Outre le retour à l’ordre moral, Sarkozy mobilise de manière subliminale la thèse du conflit intergénérationnel. Les soixante-huitards auraient non seulement profité des « Trente Glorieuses » et occupé les postes de pouvoir, mais aussi reporté sur les générations suivantes le poids de la dette et du financement des retraites. Plusieurs livres - dont le plus savant est celui de Louis Chauvel, Les classes moyennes à la dérive (2006) - développent cette vision impressionniste de la société. Dans un autre livre (Le destin des générations, 2002) Chauvel avait analysé la dégradation spectaculaire de la situation et des perspectives des jeunes, mais il mélange cette fois plusieurs choses : cette inversion des trajectoires n’est pas un effet de génération mais résulte de l’exposition différentielle au choc de la crise et du chômage. C’est l’épuisement du dynamisme social et non la captation par les classes d’âge plus avancées des fruits de la croissance qui en en est la cause ultime. Distinction subtile, dira-t-on, mais tout l’enjeu est justement là.

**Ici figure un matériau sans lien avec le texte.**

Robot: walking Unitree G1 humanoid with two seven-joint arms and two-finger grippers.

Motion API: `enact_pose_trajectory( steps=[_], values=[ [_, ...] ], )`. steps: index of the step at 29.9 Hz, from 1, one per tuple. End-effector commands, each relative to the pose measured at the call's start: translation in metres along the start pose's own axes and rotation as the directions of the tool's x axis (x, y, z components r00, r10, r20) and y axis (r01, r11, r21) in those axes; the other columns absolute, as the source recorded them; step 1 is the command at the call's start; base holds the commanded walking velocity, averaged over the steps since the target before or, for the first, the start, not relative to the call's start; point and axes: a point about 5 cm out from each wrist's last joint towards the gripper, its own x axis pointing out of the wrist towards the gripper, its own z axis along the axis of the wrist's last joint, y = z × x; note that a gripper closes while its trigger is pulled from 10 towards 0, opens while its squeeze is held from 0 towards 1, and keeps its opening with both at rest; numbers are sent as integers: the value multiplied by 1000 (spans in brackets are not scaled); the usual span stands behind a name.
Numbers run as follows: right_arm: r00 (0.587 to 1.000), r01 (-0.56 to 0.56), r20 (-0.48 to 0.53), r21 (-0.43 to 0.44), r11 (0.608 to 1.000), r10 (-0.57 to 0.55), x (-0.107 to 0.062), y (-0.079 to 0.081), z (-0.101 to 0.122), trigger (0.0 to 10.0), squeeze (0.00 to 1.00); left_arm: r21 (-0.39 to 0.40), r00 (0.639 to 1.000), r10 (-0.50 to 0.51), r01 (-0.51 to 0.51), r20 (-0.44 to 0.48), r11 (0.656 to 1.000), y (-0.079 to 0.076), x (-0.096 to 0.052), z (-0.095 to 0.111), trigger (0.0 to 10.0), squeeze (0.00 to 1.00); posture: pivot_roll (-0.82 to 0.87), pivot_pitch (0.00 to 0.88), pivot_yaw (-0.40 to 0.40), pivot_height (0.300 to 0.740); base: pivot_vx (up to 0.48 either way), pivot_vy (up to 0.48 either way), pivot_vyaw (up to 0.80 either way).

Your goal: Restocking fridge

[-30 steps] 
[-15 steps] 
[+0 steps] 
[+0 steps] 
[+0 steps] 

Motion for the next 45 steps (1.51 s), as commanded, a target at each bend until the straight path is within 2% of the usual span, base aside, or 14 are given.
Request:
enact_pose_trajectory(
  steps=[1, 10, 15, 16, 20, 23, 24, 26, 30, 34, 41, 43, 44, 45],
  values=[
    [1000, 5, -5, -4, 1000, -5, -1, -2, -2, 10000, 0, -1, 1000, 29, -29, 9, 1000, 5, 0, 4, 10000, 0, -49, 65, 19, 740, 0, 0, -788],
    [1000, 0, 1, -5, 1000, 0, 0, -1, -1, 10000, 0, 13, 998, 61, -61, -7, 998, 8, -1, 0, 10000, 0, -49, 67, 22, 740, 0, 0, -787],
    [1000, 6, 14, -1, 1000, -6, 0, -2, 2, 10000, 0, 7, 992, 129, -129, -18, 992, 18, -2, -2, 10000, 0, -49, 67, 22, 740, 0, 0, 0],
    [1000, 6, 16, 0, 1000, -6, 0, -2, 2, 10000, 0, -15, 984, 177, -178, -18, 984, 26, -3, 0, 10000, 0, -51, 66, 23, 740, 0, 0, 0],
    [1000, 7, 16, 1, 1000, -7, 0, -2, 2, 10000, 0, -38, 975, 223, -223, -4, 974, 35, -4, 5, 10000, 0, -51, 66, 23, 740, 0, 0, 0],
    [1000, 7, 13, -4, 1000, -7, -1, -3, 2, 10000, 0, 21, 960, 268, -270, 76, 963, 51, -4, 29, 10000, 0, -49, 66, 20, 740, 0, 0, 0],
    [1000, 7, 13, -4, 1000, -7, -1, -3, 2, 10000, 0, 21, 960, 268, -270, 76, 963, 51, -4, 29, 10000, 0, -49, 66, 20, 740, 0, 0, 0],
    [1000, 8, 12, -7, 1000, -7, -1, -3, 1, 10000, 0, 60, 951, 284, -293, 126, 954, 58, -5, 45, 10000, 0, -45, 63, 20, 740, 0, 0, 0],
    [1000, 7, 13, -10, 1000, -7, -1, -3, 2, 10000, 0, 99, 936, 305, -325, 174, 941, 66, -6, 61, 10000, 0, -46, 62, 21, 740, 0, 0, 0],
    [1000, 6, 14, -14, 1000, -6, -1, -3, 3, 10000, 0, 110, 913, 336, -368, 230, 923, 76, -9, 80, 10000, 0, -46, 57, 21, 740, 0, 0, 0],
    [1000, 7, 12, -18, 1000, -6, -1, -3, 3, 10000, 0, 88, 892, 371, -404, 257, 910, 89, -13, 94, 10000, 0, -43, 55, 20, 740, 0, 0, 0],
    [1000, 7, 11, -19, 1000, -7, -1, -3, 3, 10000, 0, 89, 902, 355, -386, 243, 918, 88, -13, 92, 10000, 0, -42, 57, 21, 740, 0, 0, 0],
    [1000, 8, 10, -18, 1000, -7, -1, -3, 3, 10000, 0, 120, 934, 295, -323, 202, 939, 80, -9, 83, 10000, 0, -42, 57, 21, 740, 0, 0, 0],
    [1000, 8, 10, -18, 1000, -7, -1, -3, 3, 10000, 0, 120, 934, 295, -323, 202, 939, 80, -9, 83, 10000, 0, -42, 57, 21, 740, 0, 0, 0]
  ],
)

La rhétorique de Sarkozy doit beaucoup à Henri Guaino, improbable intellectuel, qui lui a concocté une synthèse tout aussi improbable entre Blum, Bush, Blair et Berlusconi. Ce vertigineux condensé est exactement de même nature que le rapprochement entre l’esprit de Mai et les golden parachutes. Bravo l’artiste, puisque les électeurs n’y ont vu que du feu. Mais c’est maintenant que les choses sérieuses commencent, autour de cette question : quelle action cohérente peut bien sortir de ce gloubi-boulga ? Si on met bout à bout les propositions de Sarkozy, on débouche en effet sur une offensive d’une extrême brutalité : plus de durée légale du travail, CPE pour tous, âge de la retraite constamment repoussé, réduction drastique des budgets sociaux et dégraissage des services publics. Seuls les retraités frileux, la boutique et le patronat en bénéficieraient. Un tel programme fait passer d’une stratégie d’encerclement et de grignotage à une attaque frontale, et celle-ci suppose de faire sauter les îlots de résistance. Voilà pourquoi service minimum et régimes spéciaux sont les cibles immédiates. Mais cette globalisation de l’offensive débouche sur une contradiction. La mise en oeuvre du programme de Sarkozy va dissoudre mécaniquement les clivages imaginaires (âge et identité nationale) sur lesquels il a fondé sa victoire et réunifier le monde du travail autour d’un clivage social beaucoup plus classique. Dans les manifestations anti-CPE, il n’y avait pas que des jeunes.